| Ijiro era un guerriero, ma non un imbecille. Si rendeva conto che quel… luogo? Non era reale, o se lo era, lo era nella mente malata di qualsiasi cosa l'avesse intrappolato, tuttavia non era neanche un fine pensatore tattico, o un analista freddo e calcolatore. Era qualcuno versato nel Kenjutsu, e poco altro. Sapeva di non essere all'altezza del titolo che gli avevano appioppato, così come del nome che portava. Un grande guerriero con un grande nome, un grande destino, una spada al suo fianco e una fila di nemici davanti. Troppo poco, troppo semplice. Sapeva tutto questo, ma davvero non aveva idea di come liberarsi del fardello che portava. Del suo nome, del suo ruolo, della sua spada. Era nato e cresciuto, per fare quello, e probabilmente sarebbe morto facendolo, ma cosa ci poteva fare? E perché farci qualcosa, se in quello trovava scopo e appagamento, filosofia e svago? Se il tuo ruolo nel mondo ti soddisfa, che motivo hai di cambiarlo? Poco importava, in quel momento. In quel momento, aveva una missione da compiere, ovvero liberarsi da quella tenia che aveva preso il possesso del suo corpo -nel mondo reale- e che relegava il suo spirito in questo assurdo calderone metallico. Liberarsene voleva dire sconfiggerlo e, come sempre, questo richiedeva prima e soprattutto comprendere con chi o cosa avesse a che fare. Per fortuna quel genere di avversari amavano le situazioni teatrali -cosa che lui detestava, in realtà, ma a volte servivano allo scopo- e gli fornì qualche indizio su come agire nelle sue roboanti frasi. Palawa. Tutti desiderano qualcosa… un demone tentatore, dunque, e in effetti qualcuno più sveglio di lui ci sarebbe arrivato di fronte a quel torrido scenario dorato. Asciugandosi un rivolo di sudore dalla fronte, decise che aveva trovato ciò che cercava, e non serviva più camminare. Con calma, distese il suo Gi sul "terreno" in metallo, sedendocisi poi sopra a gambe incrociate. Socchiuse gli occhi, cominciando a parlare.
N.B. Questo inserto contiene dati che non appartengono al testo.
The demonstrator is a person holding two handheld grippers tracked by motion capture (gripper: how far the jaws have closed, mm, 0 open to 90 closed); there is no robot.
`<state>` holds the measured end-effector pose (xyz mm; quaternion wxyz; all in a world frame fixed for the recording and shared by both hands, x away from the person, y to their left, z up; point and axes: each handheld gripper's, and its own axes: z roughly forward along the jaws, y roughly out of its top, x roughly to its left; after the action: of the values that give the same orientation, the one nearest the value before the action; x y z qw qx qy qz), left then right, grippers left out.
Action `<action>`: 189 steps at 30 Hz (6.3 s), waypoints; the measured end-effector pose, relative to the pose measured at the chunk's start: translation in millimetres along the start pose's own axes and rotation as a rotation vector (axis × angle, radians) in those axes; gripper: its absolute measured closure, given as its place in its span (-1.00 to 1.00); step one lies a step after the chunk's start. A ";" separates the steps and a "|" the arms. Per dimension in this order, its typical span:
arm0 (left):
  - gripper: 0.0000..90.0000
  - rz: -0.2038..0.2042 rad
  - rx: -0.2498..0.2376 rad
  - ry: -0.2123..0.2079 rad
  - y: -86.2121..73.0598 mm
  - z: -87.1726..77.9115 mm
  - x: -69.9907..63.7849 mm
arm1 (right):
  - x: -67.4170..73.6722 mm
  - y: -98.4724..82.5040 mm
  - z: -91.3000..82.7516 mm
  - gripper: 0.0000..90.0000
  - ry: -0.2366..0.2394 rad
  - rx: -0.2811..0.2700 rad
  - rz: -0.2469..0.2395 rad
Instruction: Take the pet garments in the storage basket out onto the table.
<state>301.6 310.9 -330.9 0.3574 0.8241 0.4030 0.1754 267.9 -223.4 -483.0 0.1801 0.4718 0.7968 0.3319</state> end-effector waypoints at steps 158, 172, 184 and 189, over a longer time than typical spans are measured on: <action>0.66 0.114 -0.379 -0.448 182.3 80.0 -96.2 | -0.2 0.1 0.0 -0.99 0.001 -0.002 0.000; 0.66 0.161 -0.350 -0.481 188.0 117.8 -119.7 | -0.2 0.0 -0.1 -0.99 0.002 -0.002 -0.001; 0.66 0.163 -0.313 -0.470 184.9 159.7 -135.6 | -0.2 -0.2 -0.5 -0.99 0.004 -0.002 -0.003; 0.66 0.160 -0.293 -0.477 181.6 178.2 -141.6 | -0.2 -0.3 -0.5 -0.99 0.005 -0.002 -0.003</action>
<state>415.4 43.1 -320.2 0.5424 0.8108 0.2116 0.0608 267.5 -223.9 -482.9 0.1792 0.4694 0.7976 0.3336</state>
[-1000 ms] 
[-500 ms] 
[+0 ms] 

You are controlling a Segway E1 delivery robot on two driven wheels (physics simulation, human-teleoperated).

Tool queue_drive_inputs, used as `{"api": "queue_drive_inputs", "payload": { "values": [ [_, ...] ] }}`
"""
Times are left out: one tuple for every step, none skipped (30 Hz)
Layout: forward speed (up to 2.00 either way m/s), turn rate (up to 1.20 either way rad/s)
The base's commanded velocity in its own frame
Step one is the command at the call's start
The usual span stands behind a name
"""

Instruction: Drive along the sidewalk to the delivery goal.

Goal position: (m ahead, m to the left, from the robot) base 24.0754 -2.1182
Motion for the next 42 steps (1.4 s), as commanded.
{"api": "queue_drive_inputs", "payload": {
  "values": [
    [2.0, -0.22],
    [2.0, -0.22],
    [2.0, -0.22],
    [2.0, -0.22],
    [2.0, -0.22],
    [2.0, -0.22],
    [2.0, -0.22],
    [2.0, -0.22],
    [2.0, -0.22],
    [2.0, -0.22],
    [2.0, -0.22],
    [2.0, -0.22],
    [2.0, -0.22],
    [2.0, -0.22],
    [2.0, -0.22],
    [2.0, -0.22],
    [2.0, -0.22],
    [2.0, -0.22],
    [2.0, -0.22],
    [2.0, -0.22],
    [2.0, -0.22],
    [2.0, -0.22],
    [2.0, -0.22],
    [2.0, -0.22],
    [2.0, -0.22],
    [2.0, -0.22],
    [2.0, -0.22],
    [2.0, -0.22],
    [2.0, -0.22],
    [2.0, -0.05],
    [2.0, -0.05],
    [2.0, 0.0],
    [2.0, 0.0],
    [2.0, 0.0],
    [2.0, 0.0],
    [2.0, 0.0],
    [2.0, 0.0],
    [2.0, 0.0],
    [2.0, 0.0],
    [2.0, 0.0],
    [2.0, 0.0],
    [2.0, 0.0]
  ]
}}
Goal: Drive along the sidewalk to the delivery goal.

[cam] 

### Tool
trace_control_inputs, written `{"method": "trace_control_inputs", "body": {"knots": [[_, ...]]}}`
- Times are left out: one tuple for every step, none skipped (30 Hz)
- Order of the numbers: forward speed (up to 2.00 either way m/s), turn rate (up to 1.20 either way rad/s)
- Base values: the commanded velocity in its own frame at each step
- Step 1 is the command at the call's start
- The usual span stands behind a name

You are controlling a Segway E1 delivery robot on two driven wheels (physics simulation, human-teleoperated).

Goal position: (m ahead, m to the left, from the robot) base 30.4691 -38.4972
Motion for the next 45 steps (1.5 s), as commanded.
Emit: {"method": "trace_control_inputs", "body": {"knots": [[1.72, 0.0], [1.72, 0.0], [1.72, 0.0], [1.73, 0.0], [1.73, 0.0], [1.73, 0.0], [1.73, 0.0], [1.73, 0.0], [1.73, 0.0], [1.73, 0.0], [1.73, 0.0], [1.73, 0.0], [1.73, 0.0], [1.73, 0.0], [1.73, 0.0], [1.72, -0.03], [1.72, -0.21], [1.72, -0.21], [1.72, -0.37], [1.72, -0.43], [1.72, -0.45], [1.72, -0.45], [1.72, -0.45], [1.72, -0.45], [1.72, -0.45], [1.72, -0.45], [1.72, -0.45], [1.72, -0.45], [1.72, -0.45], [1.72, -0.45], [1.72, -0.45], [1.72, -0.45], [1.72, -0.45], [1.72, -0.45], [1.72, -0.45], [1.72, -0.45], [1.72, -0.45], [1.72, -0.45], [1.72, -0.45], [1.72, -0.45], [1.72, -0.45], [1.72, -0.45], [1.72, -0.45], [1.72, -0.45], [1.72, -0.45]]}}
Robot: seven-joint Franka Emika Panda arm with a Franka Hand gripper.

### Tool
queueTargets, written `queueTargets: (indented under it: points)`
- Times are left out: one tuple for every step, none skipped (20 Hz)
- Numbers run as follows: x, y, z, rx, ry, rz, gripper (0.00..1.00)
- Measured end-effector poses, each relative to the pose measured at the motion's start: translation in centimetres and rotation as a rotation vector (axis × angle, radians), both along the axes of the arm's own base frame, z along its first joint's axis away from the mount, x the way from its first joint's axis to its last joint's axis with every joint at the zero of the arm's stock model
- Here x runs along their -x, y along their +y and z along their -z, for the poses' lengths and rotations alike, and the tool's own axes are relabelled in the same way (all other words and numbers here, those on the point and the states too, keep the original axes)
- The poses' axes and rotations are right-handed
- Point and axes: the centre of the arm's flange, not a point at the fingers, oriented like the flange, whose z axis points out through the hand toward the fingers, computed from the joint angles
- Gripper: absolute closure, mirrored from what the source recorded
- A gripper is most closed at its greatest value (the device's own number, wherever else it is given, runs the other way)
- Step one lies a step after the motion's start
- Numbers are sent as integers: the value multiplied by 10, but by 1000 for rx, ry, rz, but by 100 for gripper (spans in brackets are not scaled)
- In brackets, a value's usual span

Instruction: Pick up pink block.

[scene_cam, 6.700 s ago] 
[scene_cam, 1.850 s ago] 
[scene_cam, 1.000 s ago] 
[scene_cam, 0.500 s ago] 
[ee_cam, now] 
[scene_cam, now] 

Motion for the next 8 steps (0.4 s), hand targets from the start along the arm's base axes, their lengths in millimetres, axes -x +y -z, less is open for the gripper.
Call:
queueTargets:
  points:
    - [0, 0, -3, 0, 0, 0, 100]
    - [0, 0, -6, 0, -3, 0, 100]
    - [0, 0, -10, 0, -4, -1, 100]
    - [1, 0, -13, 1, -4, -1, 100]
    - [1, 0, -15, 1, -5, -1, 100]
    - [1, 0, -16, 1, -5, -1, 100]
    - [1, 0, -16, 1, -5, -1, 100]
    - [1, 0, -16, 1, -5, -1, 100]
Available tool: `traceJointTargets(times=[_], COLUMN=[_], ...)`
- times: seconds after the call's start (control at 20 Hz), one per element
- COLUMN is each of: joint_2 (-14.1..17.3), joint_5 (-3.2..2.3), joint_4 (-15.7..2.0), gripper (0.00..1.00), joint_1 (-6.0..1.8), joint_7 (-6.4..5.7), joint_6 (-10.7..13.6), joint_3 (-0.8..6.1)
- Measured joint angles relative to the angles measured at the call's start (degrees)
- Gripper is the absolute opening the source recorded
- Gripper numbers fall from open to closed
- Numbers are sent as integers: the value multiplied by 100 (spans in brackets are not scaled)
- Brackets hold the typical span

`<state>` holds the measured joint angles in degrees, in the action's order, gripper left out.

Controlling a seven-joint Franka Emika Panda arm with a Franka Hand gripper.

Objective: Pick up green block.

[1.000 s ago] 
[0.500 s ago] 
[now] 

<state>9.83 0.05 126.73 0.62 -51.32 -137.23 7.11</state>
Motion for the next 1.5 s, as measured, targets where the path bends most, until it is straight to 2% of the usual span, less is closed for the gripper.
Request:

-Questo… calderone di metallo è quello che desidero? Come demone lasci molto a desiderare.-
Il tono profondo e secco non lasciava spazio a dubbi, domande. Lasciava molto a desiderare, punto. Era più un'accusa che una considerazione, quasi fosse stato offeso che i suoi desideri fossero stati male interpretati.
-Non provo rabbia nei tuoi confronti, e l'unica cosa che desidero, ora, è uscire da questa stupida illusione e tornare a fare il mio lavoro. Non penso mi darai questo, e non voglio altro da te.-
Ciò detto attese, sopportando a stento il caldo con stoica rassegnazione. Quel tizio voleva tentarlo? Non ci sarebbe riuscito sicuramente in quel modo, ma non ci sarebbe riuscito comunque, pensava.